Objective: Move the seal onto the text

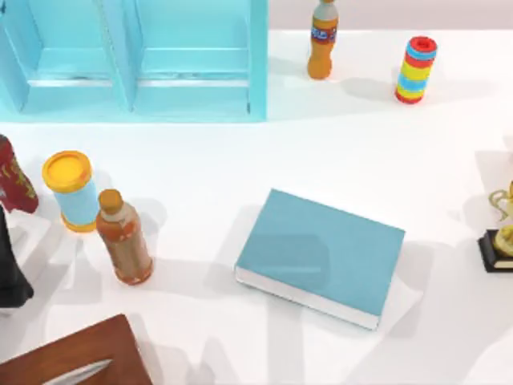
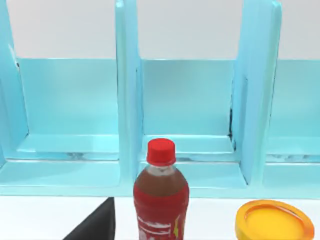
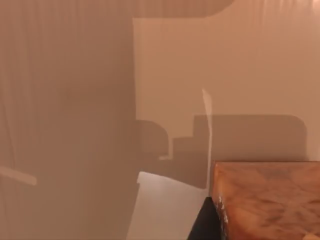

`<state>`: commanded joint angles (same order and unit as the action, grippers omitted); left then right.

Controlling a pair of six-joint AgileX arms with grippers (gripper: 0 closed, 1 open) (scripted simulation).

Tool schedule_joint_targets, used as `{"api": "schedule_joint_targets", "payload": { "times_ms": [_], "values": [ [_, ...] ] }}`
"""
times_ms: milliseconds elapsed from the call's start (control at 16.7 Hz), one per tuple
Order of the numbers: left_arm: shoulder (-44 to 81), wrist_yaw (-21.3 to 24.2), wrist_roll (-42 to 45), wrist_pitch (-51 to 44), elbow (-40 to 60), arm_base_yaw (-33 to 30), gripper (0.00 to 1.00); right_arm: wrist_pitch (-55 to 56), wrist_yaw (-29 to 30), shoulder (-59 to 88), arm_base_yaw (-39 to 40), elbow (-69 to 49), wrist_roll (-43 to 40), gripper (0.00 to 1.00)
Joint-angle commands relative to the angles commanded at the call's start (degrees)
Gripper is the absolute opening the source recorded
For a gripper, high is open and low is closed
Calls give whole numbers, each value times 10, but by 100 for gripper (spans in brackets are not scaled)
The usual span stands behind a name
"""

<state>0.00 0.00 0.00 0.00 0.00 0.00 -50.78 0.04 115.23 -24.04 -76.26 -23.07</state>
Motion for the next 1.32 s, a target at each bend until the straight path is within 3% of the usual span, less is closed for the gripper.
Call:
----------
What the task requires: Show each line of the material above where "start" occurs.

Task response:
times_ms: milliseconds elapsed from the call's start (control at 16.7 Hz), one per tuple
Joint-angle commands relative to the angles commanded at the call's start (degrees)

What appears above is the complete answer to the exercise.